Tags: NSA/Surveillance | War on Terrorism | patriot act | section 215 | phone records | fbi | nsa

Patriot Act's Renewal Reignites Debate on Privacy vs. Security

By    |   Wednesday, 18 February 2015 07:06 AM

Among the portions of the Patriot Act set to expire on June 1 is Section 215,  which gives the National Security Agency authority to collect domestic phone call records and authorizes the FBI to follow the digital and paper trails of suspected spies and terrorists, The Washington Times reported.

Armed with a Foreign Intelligence Surveillance Court order, the FBI uses its authority  to collect "books, records, papers, documents, and other items" in its espionage, terror and criminal investigatory work.

The fate of the FBI's authority is linked to a battle among lawmakers over whether the NSA should continue to be allowed to legally collect, wholesale, the phone records of American citizens.

Rep. Devin Nunes, R-California, chairman of the House Intelligence Committee, backs reauthorization of the Patriot Act, The Hill reported.

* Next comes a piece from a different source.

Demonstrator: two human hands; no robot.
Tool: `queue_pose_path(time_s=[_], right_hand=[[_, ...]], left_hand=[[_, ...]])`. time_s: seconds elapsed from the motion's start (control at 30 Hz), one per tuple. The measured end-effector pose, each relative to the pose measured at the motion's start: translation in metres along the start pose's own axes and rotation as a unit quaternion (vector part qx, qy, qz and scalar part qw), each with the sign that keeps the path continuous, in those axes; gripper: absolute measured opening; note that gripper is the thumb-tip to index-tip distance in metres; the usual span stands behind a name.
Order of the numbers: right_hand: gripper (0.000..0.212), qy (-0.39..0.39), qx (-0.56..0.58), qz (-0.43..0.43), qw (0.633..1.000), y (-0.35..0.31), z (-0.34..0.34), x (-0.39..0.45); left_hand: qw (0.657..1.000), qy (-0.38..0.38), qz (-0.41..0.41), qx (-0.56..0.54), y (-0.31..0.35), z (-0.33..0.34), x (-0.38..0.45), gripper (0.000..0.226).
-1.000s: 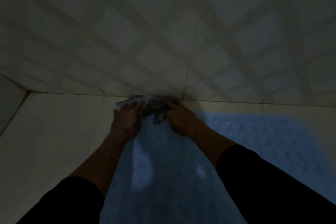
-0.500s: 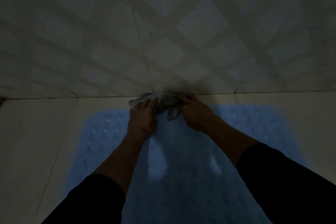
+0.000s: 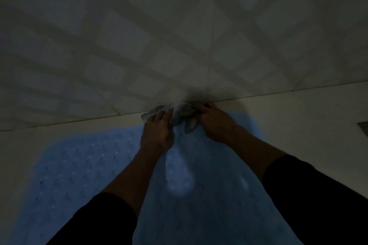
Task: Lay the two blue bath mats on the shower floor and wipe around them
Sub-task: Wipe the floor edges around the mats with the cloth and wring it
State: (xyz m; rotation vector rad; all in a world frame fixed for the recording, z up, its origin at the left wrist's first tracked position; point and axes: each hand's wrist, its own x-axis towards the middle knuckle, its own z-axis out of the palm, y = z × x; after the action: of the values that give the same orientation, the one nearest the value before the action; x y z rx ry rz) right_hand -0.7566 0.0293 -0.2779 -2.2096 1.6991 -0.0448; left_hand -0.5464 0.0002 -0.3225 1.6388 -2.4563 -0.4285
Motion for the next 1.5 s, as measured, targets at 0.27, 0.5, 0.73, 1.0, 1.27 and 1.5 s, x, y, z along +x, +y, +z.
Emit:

Senate Majority Leader Mitch McConnell has likewise argued that now was not the time to repeal a law that makes it easier for the NSA to gather material which could be helpful in the struggle against Islamist extremists, the Times reported.

During her confirmation hearings,  Loretta Lynch, the attorney general nominee, said that the court order provision in Section 215 provided "an effective check" against runaway surveillance, according to Roll Call.

Libertarian-leaning Kentucky Republican Sen. Rand Paul and civil liberty groups oppose keeping Section 215 on the books, the Times reported.

Some lawmakers want to take a middle position — allowing the FBI to maintain its surveillance capabilities while ending the NSA's metadata collection authority.

Oregon Democratic Sen. Ron Wyden is among them. "There is a huge difference between targeting suspected spies and terrorists, and sweeping up phone records from millions of law-abiding Americans," he told the Times.

If the Patriot Act provisions run out in June, the bureau's powers will go back to those it had in pre-9/11 days. It would likely need to obtain subpoena power from a grand jury or administratively provide justification for its surveillance actions, according to the Times.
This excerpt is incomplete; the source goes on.